Henüz yazılmamış olan bu film hakkında ne yazabilirim ki ?! William Peter Blatty tarafından 1971 tarihli kendi adını taşıyan romanından uyarlanan ve William Friedkin tarafından yönetilen 'The Exorcist', korku türünün en etkili tek Amerikan filmi. Filmin uğursuz muamelesi, agresif bir şekilde korkunç konu ve görsellerle birleşti ve filmin efsanevi statüsüne yol açtı. Bildirildiğine göre, Amerika Birleşik Devletleri'nde vizyona girdikten sonra ambulanslar, filmin korkunç içeriğiyle tetiklenen birkaç düşük ve kalp krizi nedeniyle sinema salonlarının dışında bekledi. 12 yaşındaki Regan'ın şeytani ele geçirilmesinin ve annesinin şeytan çıkarma yoluyla onu geri kazanma girişimlerinin ardından, olay örgüsü, daha sonra ortaya çıkan birkaç korku filmi yapısının prototipi oldu. 'The Exorcist', aday gösterilen ilk korku filmi. En İyi Film Akademi Ödülü .

2. Kuşlar (1963)

'Master of Suspense' tarafından üretilen ve yönetilen 'The Birds', Daphne Du Marrier'ın 1952 tarihli aynı adlı hikayesine gevşek bir şekilde dayanan bir Amerikan korku-gerilim filmi.
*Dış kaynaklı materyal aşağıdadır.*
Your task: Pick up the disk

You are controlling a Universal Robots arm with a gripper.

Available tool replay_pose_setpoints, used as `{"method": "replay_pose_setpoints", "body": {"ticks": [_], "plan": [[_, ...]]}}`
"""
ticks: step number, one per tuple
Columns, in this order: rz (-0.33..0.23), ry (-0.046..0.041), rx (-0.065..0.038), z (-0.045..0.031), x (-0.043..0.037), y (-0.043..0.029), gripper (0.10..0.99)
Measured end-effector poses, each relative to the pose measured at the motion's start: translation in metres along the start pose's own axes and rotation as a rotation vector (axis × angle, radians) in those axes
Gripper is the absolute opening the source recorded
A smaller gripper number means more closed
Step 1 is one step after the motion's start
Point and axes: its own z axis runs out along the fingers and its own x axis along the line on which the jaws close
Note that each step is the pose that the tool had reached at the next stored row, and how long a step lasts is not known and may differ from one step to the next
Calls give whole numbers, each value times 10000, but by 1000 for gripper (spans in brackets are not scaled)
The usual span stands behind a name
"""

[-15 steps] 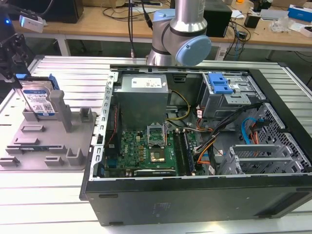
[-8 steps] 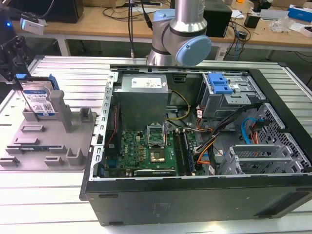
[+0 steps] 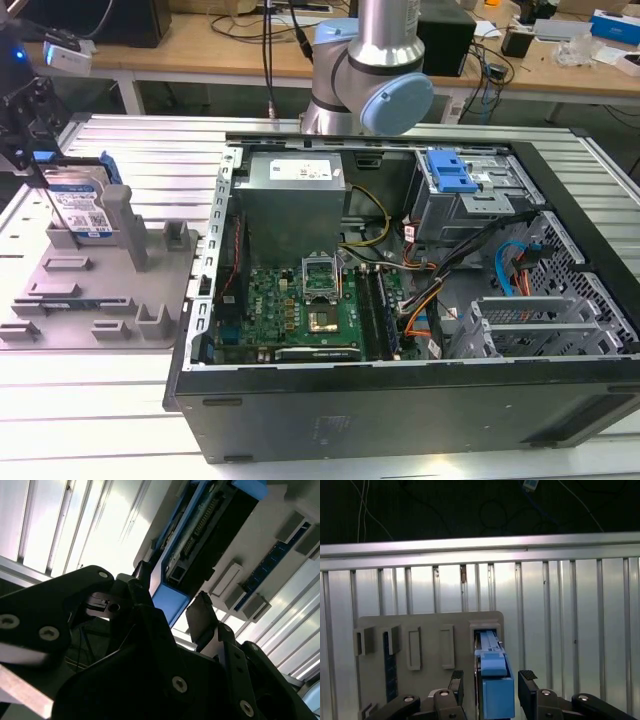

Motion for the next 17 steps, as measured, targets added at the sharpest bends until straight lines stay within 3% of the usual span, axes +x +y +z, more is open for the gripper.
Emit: {"method": "replay_pose_setpoints", "body": {"ticks": [8, 10, 11, 17], "plan": [[0, 0, 0, 45, 0, 1, 557], [0, 0, 0, 51, 0, 1, 541], [0, 1, 0, 53, 0, 1, 471], [0, 1, 0, 61, 0, 2, 471]]}}
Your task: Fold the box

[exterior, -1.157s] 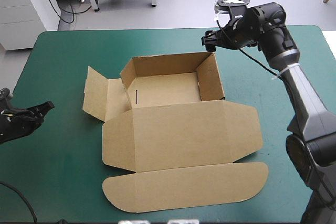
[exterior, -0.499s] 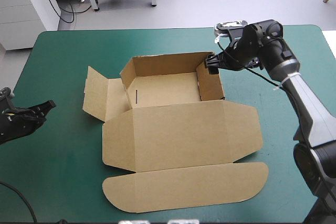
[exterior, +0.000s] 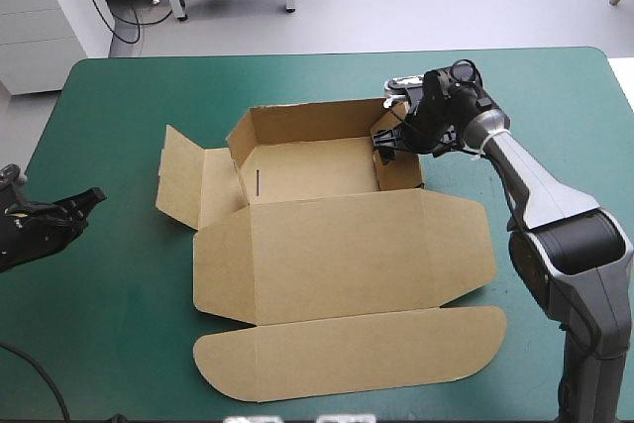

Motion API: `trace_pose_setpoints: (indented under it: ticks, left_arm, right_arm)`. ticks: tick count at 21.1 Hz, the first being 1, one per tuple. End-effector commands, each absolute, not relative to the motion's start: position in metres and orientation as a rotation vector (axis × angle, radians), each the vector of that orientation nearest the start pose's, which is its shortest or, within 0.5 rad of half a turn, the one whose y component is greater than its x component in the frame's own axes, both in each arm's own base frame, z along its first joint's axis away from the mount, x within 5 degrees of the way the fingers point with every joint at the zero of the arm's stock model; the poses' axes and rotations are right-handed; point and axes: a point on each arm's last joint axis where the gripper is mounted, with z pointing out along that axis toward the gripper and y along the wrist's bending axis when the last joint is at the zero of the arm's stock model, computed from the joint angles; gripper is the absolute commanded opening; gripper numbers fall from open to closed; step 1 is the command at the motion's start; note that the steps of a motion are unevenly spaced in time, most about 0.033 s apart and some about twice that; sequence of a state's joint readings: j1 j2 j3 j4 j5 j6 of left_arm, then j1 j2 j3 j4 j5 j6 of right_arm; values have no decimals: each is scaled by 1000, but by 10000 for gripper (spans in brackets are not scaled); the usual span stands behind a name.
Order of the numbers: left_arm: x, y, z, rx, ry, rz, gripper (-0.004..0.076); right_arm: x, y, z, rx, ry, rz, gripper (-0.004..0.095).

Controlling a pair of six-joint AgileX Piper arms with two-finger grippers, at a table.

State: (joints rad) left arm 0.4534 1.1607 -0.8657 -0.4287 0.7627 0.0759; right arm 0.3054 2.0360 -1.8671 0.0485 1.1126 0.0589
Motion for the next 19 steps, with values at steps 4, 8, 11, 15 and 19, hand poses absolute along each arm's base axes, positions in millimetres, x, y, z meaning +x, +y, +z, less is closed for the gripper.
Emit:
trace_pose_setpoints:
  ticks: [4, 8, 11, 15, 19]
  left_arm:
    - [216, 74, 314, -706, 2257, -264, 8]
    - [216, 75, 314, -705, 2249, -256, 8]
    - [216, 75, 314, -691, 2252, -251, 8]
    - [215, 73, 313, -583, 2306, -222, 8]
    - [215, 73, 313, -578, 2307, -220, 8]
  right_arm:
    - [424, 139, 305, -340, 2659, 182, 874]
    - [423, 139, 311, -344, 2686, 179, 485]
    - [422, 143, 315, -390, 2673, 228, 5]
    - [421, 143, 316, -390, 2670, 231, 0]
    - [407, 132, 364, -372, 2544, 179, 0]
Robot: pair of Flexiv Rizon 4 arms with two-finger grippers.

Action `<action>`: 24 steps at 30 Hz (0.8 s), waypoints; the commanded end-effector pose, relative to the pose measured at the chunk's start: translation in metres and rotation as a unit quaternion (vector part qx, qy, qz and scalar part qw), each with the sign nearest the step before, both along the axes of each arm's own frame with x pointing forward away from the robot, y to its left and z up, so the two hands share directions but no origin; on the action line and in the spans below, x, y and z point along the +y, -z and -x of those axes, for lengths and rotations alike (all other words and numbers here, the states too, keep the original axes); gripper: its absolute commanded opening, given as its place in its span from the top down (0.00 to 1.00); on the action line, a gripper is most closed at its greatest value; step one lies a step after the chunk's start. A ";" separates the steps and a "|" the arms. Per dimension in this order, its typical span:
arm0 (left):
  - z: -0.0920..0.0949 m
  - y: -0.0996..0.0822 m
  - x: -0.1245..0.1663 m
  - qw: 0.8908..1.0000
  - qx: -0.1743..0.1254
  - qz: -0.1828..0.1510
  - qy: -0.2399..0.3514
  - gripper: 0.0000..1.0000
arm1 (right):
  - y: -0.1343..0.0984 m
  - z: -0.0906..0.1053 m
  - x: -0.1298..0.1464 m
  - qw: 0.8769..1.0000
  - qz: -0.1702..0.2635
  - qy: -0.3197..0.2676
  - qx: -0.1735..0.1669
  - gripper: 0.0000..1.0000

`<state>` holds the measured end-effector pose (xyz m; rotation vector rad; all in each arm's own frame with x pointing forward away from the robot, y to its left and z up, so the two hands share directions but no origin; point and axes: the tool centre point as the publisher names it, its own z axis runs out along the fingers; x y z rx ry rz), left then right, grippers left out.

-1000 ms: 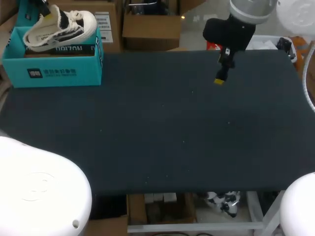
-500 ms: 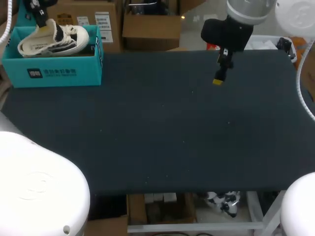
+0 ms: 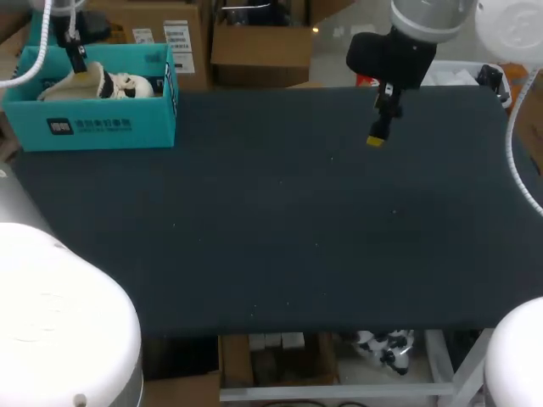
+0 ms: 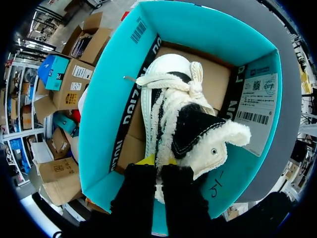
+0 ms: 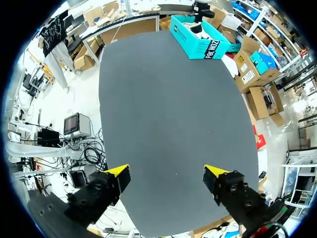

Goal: Open the shoe tongue, take the insole out of the shoe, put the insole back into the shoe, and pack the shoe into the shoebox

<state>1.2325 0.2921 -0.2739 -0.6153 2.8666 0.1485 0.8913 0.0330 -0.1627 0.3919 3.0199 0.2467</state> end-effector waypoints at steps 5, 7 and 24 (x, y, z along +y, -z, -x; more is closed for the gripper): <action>-0.014 0.033 0.001 0.995 0.100 0.024 0.016 1.00 | 0.000 0.000 0.000 1.000 0.001 0.000 0.000 0.00; -0.014 0.040 0.000 0.994 0.107 0.022 0.015 1.00 | 0.000 0.000 0.000 1.000 0.001 0.000 0.000 0.00; 0.009 0.031 -0.005 0.993 0.110 0.041 0.001 0.00 | 0.000 0.000 0.000 1.000 0.001 0.000 0.000 0.00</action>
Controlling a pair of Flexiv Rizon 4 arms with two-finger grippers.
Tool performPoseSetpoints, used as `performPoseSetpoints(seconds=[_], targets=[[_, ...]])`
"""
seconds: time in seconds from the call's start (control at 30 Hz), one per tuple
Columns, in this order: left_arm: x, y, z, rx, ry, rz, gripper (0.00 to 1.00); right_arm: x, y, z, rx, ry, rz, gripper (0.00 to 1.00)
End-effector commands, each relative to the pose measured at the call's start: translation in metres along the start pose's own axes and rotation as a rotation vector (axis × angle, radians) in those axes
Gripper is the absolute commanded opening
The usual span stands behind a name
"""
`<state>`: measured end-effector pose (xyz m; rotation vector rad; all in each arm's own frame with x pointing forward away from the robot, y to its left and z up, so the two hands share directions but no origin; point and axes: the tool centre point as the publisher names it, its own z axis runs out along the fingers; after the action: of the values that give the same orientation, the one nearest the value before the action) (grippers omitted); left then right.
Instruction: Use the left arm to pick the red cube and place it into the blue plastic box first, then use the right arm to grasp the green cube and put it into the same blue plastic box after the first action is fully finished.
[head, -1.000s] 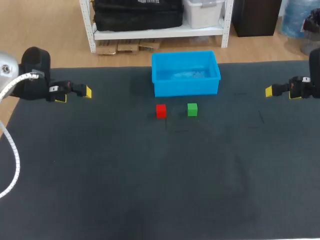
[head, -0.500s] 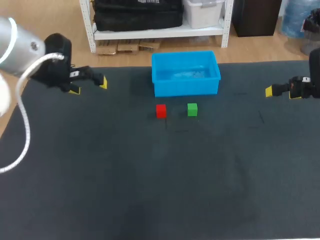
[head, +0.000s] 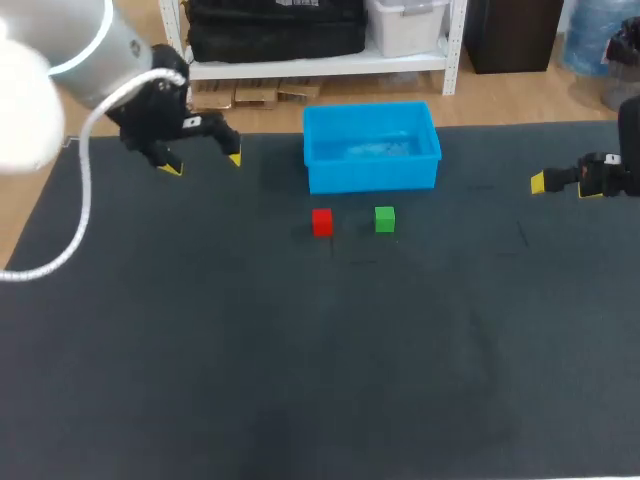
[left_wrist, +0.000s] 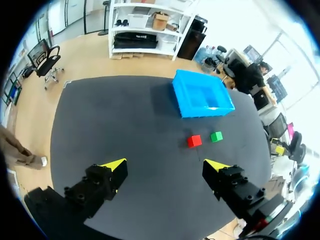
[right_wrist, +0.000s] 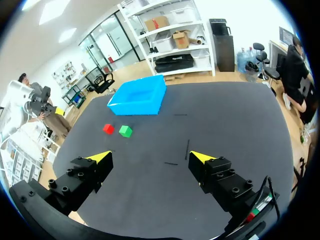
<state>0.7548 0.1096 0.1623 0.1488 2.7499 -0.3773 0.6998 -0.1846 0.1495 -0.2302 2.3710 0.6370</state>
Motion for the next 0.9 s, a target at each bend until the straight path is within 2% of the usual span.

Kötü hayvanların sinemada olduğu kadarıyla, 'Kuşlar' dan daha sert bir temsili olmamıştır. Başrollerini Rod Taylor ve Hithcock'un düzenli Tippi Hedren'i olan film, Kaliforniya'daki Bodega Körfezi halkına birkaç gün boyunca yapılan bir dizi ani, açıklanamayan şiddetli kuş saldırılarına odaklanıyor. Doğanın gazabı selüloit üzerinde hiç bu kadar iyi temsil edilmedi. 'Kuşlar' da incelenen ana temalar arasında aşk ve şiddet; kadın cinselliğinin birçok yönüne ve dolayısıyla doğanın kendisine bir övgü olarak görülebilecek bir film. Film, 2016 yılında Amerika Birleşik Devletleri Kongre Kütüphanesi tarafından Ulusal Film Sicili'nde korunmak üzere seçildi.

1. The Shining (1980)

'Işte johnny!'. 'The Shining' in bu listenin başında gelmesi sürpriz olmamalı. Usta Amerikalı film yapımcısı Stanley Kubrick'in yönettiği 'The Shining', Stephen King'in en iyi sinematik uyarlaması. Efsanevi Jack Nicholson tarafından, izole edilmiş Overlook Hotel'in sezon dışı bekçisi olarak pozisyonu kabul eden hevesli bir yazar ve kendini toparlayan bir alkolik olan Jack Torrance rolünü canlandıran bu korku filmi, aynı şekilde insan psikopatisinin yoğun bir çalışması olarak görülebilir ve sonuçsal saldırganlık. İronik bir şekilde, Stephen King filmde kullanılan suçlar ve yaratıcı özgürlükler nedeniyle yayınlandığı zaman Kubrick’in uyarlamasını beğenmedi. Hem izleyiciler hem de eleştirmenler tarafından şimdiye kadar yapılmış en büyük ve en etkili korku filmlerinden biri olarak geniş çapta tanınan 'The Shining', 2018'de Birleşik Devletler Kongre Kütüphanesi tarafından 'kültürel açıdan tarihsel veya estetik açıdan önemli' olarak kabul edildi.